1. Daarwin Subramanee, Medical Doctor, Sydney
This is very common in the healthcare sector. Doctors don’t face it as much as the
nurses and the patient registrars. If this training takes a more practical approach on how
to deal with these aggressive customers, it will be a great help for frontliners in many
industries as this unpleasant action is becoming the norm in Australia. He believes
administrative officers have it the worse in healthcare compared to the others.
2. Joan Loo, Retail Manager, Zara, Perth
She witnesses aggressive customers very often in Sydney and Melbourne and hear
horror stories from other retails in bigger cities. Small issues like no size, no preferred
colour or no exact perfume (due to discontinued product) can trigger this emotion. She
has encountered a verbally abusive customer who calmed down upon offering a
discount for her next purchase (which was accounted as a staff discount) and she
concluded some exhibit these emotions for discounts or freebies.
3. Chien Huey, Nurse, Perth
She mentioned that she sees this almost everyday before she moved from Melbourne to
Perth. More than to nurses, employees at Starbucks and McDonalds encounter this
more in Melbourne because of wrong order, ice cream machine breaking down and
them running out of certain food. In the healthcare however, many patients and family
members of patients are under a lot of stress and they tend to take it out on nurses or
whoever they see first.
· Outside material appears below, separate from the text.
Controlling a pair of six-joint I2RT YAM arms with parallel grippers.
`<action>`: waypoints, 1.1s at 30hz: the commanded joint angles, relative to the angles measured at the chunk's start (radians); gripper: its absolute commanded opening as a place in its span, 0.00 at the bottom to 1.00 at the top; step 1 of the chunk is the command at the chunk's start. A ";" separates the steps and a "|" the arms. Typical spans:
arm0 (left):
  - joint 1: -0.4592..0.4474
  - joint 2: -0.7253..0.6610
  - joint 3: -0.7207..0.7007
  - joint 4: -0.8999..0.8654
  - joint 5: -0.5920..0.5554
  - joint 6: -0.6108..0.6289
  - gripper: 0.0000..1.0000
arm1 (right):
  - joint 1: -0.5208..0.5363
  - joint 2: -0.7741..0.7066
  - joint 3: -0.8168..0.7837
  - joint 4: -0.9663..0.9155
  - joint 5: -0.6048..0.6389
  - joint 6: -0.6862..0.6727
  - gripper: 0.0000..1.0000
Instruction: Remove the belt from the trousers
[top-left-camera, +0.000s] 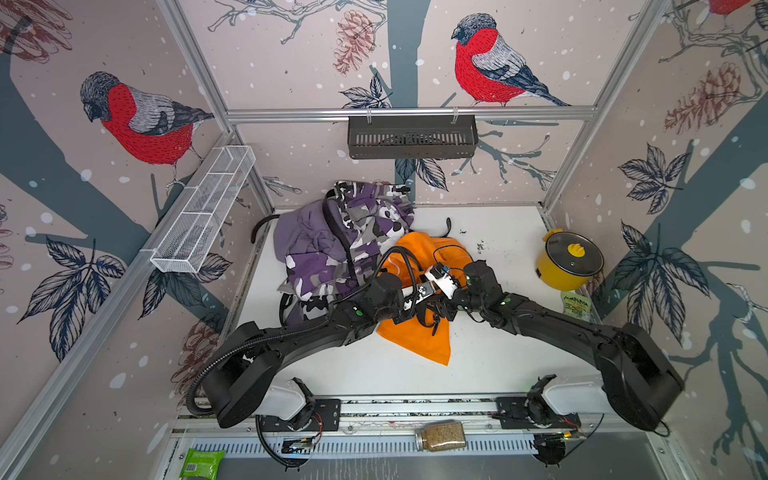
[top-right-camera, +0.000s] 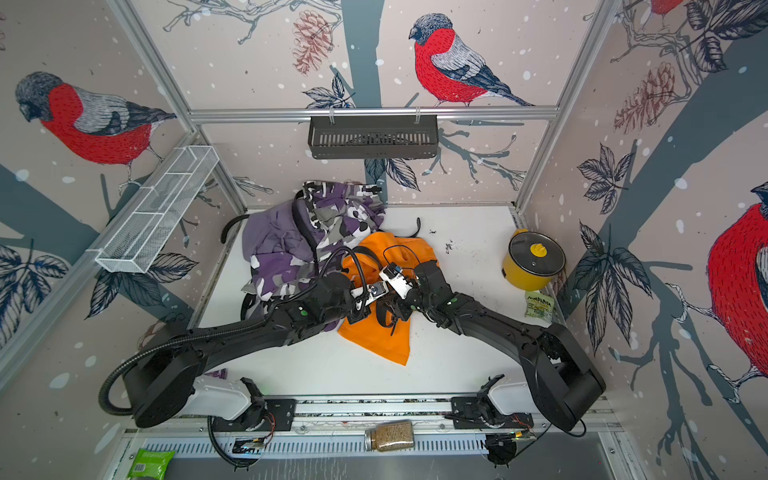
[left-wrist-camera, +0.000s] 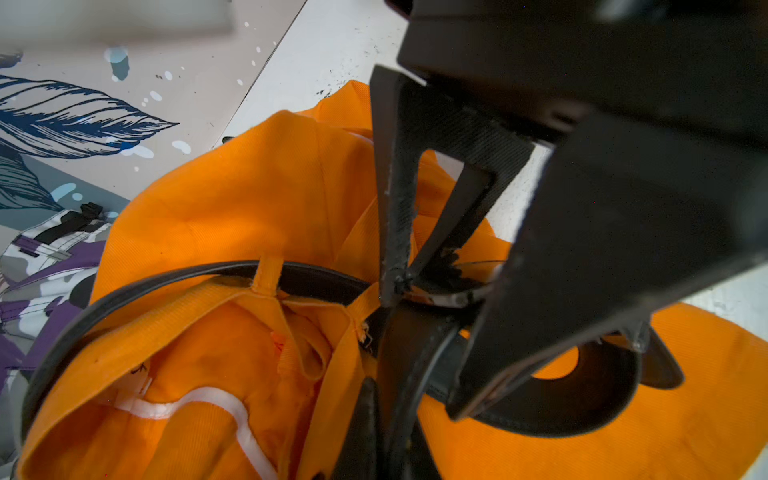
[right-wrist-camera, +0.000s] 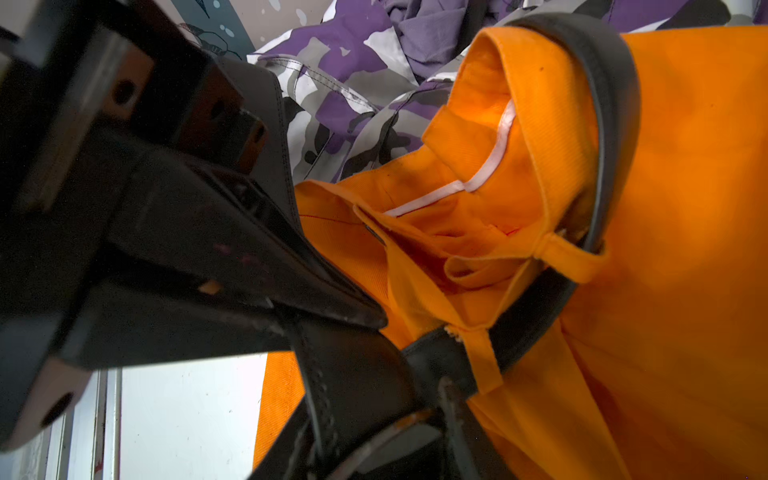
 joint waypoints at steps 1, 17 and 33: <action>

Nurses most of the times don’t have the rights to confirm or
discuss a situation with the family member’s of a patient, so when question arises and it
is not answered, the others tend to attack verbal and sometimes physically.
4. Zac Ong, Manager, Lord of the Fries, Melbourne
As a fastfood manager, Zac has experienced it very often in his day in day out work. He
mentioned that the women in fast food has it worse as verbal abuse is very common
and it only gets worse during holidays and festival time as the number of drunk people
walking in at closing hours requesting for large orders is the norm. He tries to
accommodate but he always put the safety of his staffs first.